Quelli analizzati in questo approfondimento sono solo cinque casi concreti della moltitudine di lavoratori che in questi giorni sta facendo i conti per capire quanto effettivamente sta percependo per il mese di marzo, cinque casi che comunque fanno porre l’interrogativo: cui prodest questa riforma? La netta sensazione è che vada a vantaggio delle fasce più alte di reddito. E su questo tema va sottolineato un vero e proprio paradosso. Se lo scopo era di non lasciare nessuno senza copertura, dando ampia tutela anche nel caso di assenza di modello Isee, lo stesso si può dire centrato particolarmente per i redditi altissimi, infatti, in base a queste regole anche chi si trova in questa agevolata condizione reddituale percepisce la misura minima di 50 euro al mese, cosa che ovviamente con le vecchie regole non sarebbe avvenuta. Di positivo c’è che per la prima volta percepiscono assegno per figli minorenni i lavoratori autonomi, che ovviamente ne abbiano i requisiti Isee. E questo è un ottimo segnale di attenzione, forse il primo, per i lavoratori indipendenti che stanno pagando a carissimo prezzo la doppia criticità di pandemia e aumenti incontrollati di energia e materie prime.
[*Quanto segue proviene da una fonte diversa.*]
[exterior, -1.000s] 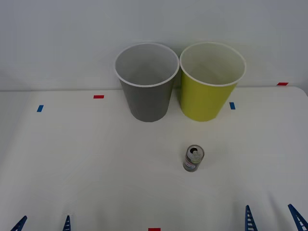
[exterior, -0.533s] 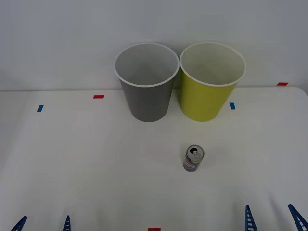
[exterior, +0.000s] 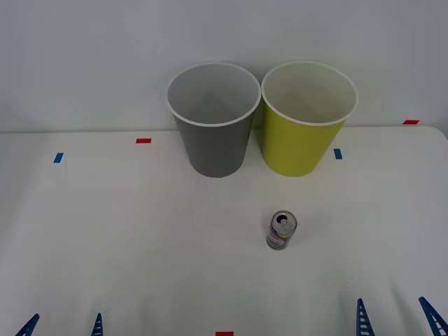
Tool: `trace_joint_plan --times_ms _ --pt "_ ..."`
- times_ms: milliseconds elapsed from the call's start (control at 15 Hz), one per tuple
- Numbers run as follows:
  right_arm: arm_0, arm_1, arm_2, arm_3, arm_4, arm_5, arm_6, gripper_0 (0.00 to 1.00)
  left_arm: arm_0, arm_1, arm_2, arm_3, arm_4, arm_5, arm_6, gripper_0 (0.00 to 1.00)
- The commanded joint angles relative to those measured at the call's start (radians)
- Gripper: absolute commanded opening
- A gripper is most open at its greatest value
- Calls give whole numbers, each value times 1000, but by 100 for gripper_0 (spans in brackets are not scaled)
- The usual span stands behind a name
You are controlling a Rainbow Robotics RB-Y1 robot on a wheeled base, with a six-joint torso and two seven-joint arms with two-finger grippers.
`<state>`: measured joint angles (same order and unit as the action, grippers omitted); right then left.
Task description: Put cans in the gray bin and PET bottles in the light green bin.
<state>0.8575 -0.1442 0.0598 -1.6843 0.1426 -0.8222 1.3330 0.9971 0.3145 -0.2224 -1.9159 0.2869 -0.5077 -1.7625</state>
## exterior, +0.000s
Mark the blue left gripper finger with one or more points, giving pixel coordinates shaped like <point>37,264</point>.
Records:
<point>28,325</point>
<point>97,325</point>

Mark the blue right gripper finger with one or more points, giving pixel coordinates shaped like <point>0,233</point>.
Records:
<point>363,320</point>
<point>435,316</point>

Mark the green and black drink can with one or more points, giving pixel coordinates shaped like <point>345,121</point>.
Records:
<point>281,232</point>

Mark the yellow-green plastic waste bin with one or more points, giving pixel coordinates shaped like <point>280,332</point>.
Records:
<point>295,147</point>

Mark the grey plastic waste bin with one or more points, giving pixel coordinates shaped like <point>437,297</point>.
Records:
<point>215,150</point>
Insomma, una riforma tra luci e ombre, che deve ancora dimostrare tutto il suo potenziale sostegno alla genitorialità. Una riforma che in corso d’opera necessita di correttivi, necessari per evitare di penalizzare qualcuno. Correttivi che tengano in maggiore considerazione la conformazione delle famiglie italiane, per le quali l’abitazione di proprietà e i piccoli risparmi non sono sintomo di lusso e di ricchezza, ma solo di grandi sacrifici personali. Senza dimenticare che l’annunciata riforma del Catasto comporterà l’aumento dei valori degli immobili e (conseguentemente) dell’Isee, con altre amare sorprese sulla quantificazione dell’assegno per i figli.